Getting real results from your AI transformation
How AI can transform companies that struggle to change
Are you really getting the results you expect from AI?
In many cases, the answer is no. A recent, authorative report by MIT, for example, shows that 95% of organizations using generative AI have yet to see profits.
Too often, discussions focus on trends or quick wins, without a full view of AI initiatives. The result? Companies achieve only small efficiency gains with little lasting impact. To unlock AI’s full potential, businesses need to rethink processes and data architectures, shaping them to deliver real, measurable value.
Uvance Wayfinders, Fujitsu’s consulting arm, helps organizations uncover their true strengths in processes, data, and expertise, and design transformations that build on them. By combining this insight with years of delivery experience, Wayfinders goes beyond strategy and recommendations, supporting the full implementation of enterprise transformations for the AI era.
What sets Wayfinders apart is its ability to leverage proprietary advanced technologies developed by Fujitsu Research ahead of the competition, while deploying consultants alongside AI-savvy engineers and architects in a forward-deployed model, to solve challenges end-to-end.
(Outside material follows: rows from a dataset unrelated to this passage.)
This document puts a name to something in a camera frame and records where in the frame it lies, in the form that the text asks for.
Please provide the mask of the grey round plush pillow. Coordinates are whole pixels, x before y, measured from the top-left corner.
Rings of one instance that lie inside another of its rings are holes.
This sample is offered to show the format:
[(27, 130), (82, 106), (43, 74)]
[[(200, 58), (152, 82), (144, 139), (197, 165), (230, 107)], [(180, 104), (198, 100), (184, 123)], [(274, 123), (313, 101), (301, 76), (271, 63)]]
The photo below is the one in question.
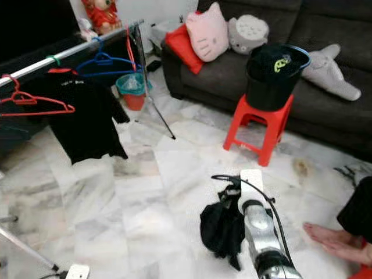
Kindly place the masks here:
[(252, 15), (242, 15), (228, 21), (231, 50), (240, 54), (249, 54), (253, 49), (266, 44), (268, 34), (268, 24)]

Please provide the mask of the pink cat face pillow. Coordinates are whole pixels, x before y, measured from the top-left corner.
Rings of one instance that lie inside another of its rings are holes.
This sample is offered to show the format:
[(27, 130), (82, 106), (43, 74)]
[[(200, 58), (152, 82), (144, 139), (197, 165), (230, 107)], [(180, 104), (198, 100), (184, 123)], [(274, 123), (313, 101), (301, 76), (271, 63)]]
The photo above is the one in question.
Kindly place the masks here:
[(200, 14), (189, 13), (184, 24), (194, 52), (205, 63), (214, 61), (230, 48), (228, 25), (217, 2)]

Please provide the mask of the thin red clothes hanger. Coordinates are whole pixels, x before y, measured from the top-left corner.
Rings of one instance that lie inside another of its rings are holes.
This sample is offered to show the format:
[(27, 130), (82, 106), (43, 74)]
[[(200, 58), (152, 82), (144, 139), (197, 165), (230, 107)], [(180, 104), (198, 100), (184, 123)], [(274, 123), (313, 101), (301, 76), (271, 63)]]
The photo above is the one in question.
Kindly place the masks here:
[(130, 61), (132, 65), (132, 70), (133, 73), (136, 73), (138, 71), (138, 64), (136, 63), (136, 59), (134, 56), (134, 52), (132, 49), (132, 38), (131, 38), (131, 32), (130, 32), (130, 27), (125, 26), (125, 32), (126, 32), (126, 43), (127, 43), (127, 54), (128, 54), (128, 60)]

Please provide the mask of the dark grey sofa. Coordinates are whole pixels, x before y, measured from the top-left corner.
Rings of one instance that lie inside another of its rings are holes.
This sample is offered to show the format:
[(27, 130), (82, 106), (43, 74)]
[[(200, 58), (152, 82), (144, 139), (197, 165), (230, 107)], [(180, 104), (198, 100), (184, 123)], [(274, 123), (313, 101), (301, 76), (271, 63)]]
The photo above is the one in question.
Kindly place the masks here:
[[(335, 61), (346, 82), (361, 90), (361, 97), (346, 101), (301, 78), (286, 128), (372, 162), (372, 0), (199, 0), (198, 10), (215, 2), (225, 19), (263, 19), (269, 42), (306, 51), (340, 46)], [(194, 74), (165, 46), (162, 63), (173, 98), (233, 112), (246, 90), (247, 59), (226, 51)]]

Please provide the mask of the person bare foot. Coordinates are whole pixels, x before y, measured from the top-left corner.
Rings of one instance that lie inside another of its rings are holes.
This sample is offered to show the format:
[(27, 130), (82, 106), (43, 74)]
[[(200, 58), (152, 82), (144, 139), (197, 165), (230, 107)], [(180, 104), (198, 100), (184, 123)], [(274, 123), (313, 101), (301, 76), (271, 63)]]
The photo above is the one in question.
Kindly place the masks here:
[(303, 223), (303, 230), (326, 252), (350, 262), (372, 266), (372, 244), (345, 230), (332, 230), (313, 223)]

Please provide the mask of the person leg black trousers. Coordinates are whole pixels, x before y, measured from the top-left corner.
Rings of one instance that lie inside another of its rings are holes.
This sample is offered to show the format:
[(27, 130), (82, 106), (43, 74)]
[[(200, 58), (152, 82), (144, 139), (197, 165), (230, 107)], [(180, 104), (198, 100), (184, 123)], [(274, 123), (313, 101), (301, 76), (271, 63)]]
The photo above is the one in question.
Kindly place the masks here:
[(337, 220), (345, 231), (372, 244), (372, 176), (359, 181)]

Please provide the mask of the long grey plush pillow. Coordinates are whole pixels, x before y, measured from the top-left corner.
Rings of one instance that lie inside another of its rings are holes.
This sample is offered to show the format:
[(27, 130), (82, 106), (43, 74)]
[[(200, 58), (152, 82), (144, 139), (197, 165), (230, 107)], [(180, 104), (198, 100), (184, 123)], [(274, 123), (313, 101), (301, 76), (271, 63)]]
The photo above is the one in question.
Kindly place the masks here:
[(361, 90), (345, 81), (335, 58), (340, 53), (338, 44), (331, 44), (318, 51), (309, 52), (310, 64), (303, 69), (301, 76), (332, 95), (346, 101), (356, 101)]

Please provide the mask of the blue clothes hanger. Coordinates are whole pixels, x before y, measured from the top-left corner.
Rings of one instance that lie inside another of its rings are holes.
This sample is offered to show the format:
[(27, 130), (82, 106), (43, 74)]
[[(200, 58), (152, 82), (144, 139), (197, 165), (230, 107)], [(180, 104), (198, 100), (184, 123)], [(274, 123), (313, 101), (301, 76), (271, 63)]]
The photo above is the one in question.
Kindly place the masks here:
[[(89, 59), (80, 63), (75, 70), (84, 77), (121, 76), (133, 73), (132, 65), (128, 60), (127, 43), (124, 39), (100, 42), (96, 40), (98, 50)], [(138, 64), (138, 72), (144, 67), (137, 54), (136, 44), (132, 42), (132, 49)]]

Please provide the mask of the red bin with teal bag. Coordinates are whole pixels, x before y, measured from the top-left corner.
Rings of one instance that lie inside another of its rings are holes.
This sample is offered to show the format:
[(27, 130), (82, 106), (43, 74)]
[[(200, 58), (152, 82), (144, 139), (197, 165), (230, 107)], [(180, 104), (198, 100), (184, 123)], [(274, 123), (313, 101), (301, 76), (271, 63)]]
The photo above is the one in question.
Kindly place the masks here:
[(128, 109), (140, 111), (145, 104), (145, 87), (141, 73), (126, 74), (116, 80), (115, 86)]

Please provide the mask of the red plastic clothes hanger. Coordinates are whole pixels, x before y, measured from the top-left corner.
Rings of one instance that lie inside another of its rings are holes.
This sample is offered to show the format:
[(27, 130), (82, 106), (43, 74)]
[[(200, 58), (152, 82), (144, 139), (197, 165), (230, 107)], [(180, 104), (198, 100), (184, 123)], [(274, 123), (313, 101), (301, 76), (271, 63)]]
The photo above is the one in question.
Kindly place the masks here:
[(47, 98), (47, 96), (35, 96), (30, 95), (26, 91), (20, 90), (20, 82), (11, 77), (10, 74), (3, 74), (3, 78), (9, 78), (11, 82), (14, 83), (14, 89), (11, 95), (8, 98), (4, 98), (0, 100), (0, 104), (4, 103), (12, 103), (16, 106), (28, 106), (28, 105), (37, 105), (40, 101), (42, 103), (54, 103), (61, 107), (58, 110), (46, 110), (46, 111), (39, 111), (39, 112), (2, 112), (1, 117), (21, 117), (21, 116), (36, 116), (36, 115), (59, 115), (59, 114), (66, 114), (66, 113), (75, 113), (76, 109), (74, 106), (69, 105), (63, 101), (55, 100), (52, 98)]

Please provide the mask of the black laundry basket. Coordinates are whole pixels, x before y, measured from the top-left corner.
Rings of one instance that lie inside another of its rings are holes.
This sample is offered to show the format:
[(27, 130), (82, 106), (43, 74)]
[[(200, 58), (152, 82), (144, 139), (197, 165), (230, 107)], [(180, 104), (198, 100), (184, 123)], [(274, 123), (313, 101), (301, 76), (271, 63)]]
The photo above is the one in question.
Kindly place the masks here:
[(253, 108), (267, 112), (281, 109), (292, 95), (302, 71), (286, 80), (271, 82), (253, 79), (246, 70), (247, 90), (245, 97), (248, 104)]

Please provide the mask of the black t-shirt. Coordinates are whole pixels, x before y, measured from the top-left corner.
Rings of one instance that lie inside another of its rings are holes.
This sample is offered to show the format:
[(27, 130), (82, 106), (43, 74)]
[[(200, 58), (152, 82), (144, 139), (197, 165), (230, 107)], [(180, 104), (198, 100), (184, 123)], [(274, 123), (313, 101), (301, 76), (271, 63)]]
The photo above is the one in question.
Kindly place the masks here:
[(238, 205), (222, 205), (220, 201), (208, 205), (200, 213), (201, 240), (217, 258), (226, 258), (237, 271), (242, 270), (238, 255), (245, 239), (244, 215)]
[(76, 109), (49, 119), (52, 132), (72, 164), (103, 156), (128, 159), (115, 123), (128, 123), (130, 118), (108, 88), (70, 71), (48, 73), (45, 81), (54, 99)]

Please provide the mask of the red hanger with green hook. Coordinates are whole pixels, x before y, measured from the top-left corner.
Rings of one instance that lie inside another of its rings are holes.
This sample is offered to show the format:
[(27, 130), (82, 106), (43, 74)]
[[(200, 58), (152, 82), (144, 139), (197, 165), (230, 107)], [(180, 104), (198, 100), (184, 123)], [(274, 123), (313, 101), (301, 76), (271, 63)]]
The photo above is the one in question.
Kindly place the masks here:
[(56, 56), (48, 55), (46, 56), (46, 58), (53, 59), (54, 63), (56, 64), (56, 67), (51, 67), (50, 69), (48, 69), (48, 73), (72, 73), (77, 75), (77, 72), (74, 69), (71, 69), (71, 67), (63, 67), (61, 61), (56, 58)]

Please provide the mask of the red plastic stool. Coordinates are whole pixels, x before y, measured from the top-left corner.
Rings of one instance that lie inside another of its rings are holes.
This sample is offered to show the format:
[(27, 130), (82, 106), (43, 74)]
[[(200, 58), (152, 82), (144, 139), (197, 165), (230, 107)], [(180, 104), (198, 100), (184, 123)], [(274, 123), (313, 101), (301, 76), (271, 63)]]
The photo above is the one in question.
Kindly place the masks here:
[(348, 279), (372, 279), (372, 266), (362, 264), (359, 271), (357, 271)]
[[(258, 157), (258, 165), (267, 167), (269, 165), (274, 147), (281, 142), (282, 133), (286, 128), (289, 112), (294, 101), (294, 96), (291, 95), (287, 103), (279, 110), (267, 112), (253, 108), (246, 101), (245, 96), (239, 99), (238, 106), (232, 117), (232, 122), (226, 136), (223, 148), (226, 151), (231, 149), (232, 145), (245, 147), (252, 152), (255, 152)], [(246, 142), (237, 139), (237, 132), (240, 127), (244, 127), (250, 122), (262, 123), (266, 126), (263, 143), (261, 147), (250, 145)]]

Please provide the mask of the black television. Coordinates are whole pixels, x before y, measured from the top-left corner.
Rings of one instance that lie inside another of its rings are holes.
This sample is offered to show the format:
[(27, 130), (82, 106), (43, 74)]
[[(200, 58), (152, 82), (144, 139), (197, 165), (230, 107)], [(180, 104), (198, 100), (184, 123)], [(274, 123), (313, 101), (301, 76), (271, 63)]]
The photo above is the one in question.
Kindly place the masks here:
[(70, 0), (1, 0), (2, 65), (78, 32)]
* This article is an excerpt from an advertisement published on Nikkei Business Online with permission from Nikkei BP. (Unauthorized reproduction prohibited)
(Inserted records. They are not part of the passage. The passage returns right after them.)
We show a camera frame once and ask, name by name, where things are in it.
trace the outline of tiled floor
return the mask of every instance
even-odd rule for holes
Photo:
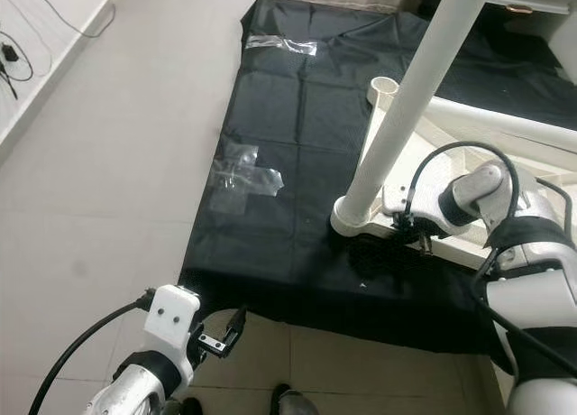
[[[176,280],[253,1],[120,0],[0,168],[2,415],[27,411],[87,326]],[[142,319],[83,346],[42,413],[80,413],[138,347]],[[481,414],[473,365],[250,317],[232,357],[206,362],[191,393],[208,415],[265,414],[280,381],[322,414]]]

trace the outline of black strap
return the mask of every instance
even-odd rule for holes
[[[512,246],[531,242],[555,242],[575,248],[574,243],[558,224],[541,217],[504,219],[489,235],[485,246],[490,245],[491,248],[507,250]]]
[[[165,355],[160,352],[149,350],[147,352],[134,352],[130,354],[118,367],[113,375],[113,380],[126,369],[130,364],[136,364],[144,367],[154,374],[162,383],[164,397],[168,399],[170,395],[178,388],[181,382],[179,369]]]
[[[453,184],[462,177],[463,176],[453,180],[447,188],[444,189],[441,195],[439,195],[438,199],[439,207],[441,208],[444,217],[447,218],[451,224],[458,227],[466,226],[478,219],[462,210],[454,198]]]
[[[534,327],[524,330],[573,364],[577,364],[576,327]],[[519,383],[533,379],[571,377],[563,368],[539,354],[517,335],[507,333],[507,339],[517,361]]]

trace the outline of white pole
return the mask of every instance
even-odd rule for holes
[[[441,1],[346,196],[334,203],[331,223],[341,235],[358,235],[369,222],[372,202],[485,1]]]

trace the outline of white pipe
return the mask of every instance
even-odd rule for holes
[[[372,202],[484,4],[441,1],[346,196],[334,203],[331,223],[341,235],[358,235],[369,222]]]
[[[470,117],[478,124],[483,124],[489,131],[515,135],[534,142],[558,147],[567,152],[577,153],[577,131],[562,128],[553,124],[544,124],[535,120],[506,115],[490,110],[475,108],[448,101],[441,97],[434,97],[428,105],[430,113],[441,115],[454,115],[457,118]]]

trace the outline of white floor tile
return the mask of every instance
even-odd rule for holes
[[[483,378],[480,370],[480,356],[454,355],[455,366],[461,379],[463,397],[470,415],[503,413],[503,405],[499,400],[499,386],[494,383],[490,388],[489,377]]]
[[[463,400],[306,392],[320,415],[468,415]]]
[[[205,108],[197,110],[194,119],[181,130],[147,211],[150,219],[194,221],[226,112],[229,93],[223,95],[227,96],[219,101],[210,100],[207,95],[198,96],[196,104]]]
[[[41,378],[0,376],[0,413],[21,415],[28,413],[41,384]],[[87,403],[102,389],[100,382],[57,379],[51,386],[40,415],[80,414]]]
[[[0,213],[3,374],[45,375],[90,325],[127,303],[146,226]],[[88,340],[60,377],[104,380],[119,323]]]
[[[219,311],[205,322],[209,336],[220,337],[233,315]],[[197,370],[195,386],[272,390],[289,380],[289,327],[249,314],[243,336],[225,359],[209,356]]]
[[[130,289],[130,298],[141,296],[146,288],[157,288],[177,282],[191,224],[151,223],[148,234],[136,259],[137,272]],[[108,363],[106,380],[112,378],[118,365],[143,342],[142,328],[146,312],[137,310],[120,319],[120,330],[114,352]]]
[[[451,355],[291,328],[292,386],[301,391],[462,397]]]
[[[190,397],[195,397],[200,401],[204,415],[267,415],[269,413],[269,391],[192,387],[189,394]]]
[[[0,169],[1,209],[146,217],[183,126],[44,112],[37,122]]]
* Titles and affiliations are as of the time of the interview.
"Do you really need that task?" The need for business process transformation
While AI is a powerful tool, it is not a cure-all. Satoshi Mihara, who leads technology consulting at Wayfinders, puts it simply: "Depending on where and how AI is applied, there are many cases where expected results are not achieved."
A common reason is trying to implement AI without adapting existing workflows and systems, which were originally designed around human workers. So, what perspectives are essential for successfully driving enterprise transformation with AI? Mihara highlights three key viewpoints:
The first perspective is the need to transform business processes and IT simultaneously. Existing workflows and systems must be reshaped into “AI-ready” forms that make it easier to apply AI effectively. "Start by simplifying each task so AI can handle it more easily," explains Mihara. "The IT world has many methods for simplification, and these should be applied to business processes as well. Introducing AI only partially has limited impact. Workflows need to be redesigned end-to-end, integrating AI throughout while clearly defining the roles of humans and AI. Systems must also be transformed to process business events in real time, in a truly data-driven way."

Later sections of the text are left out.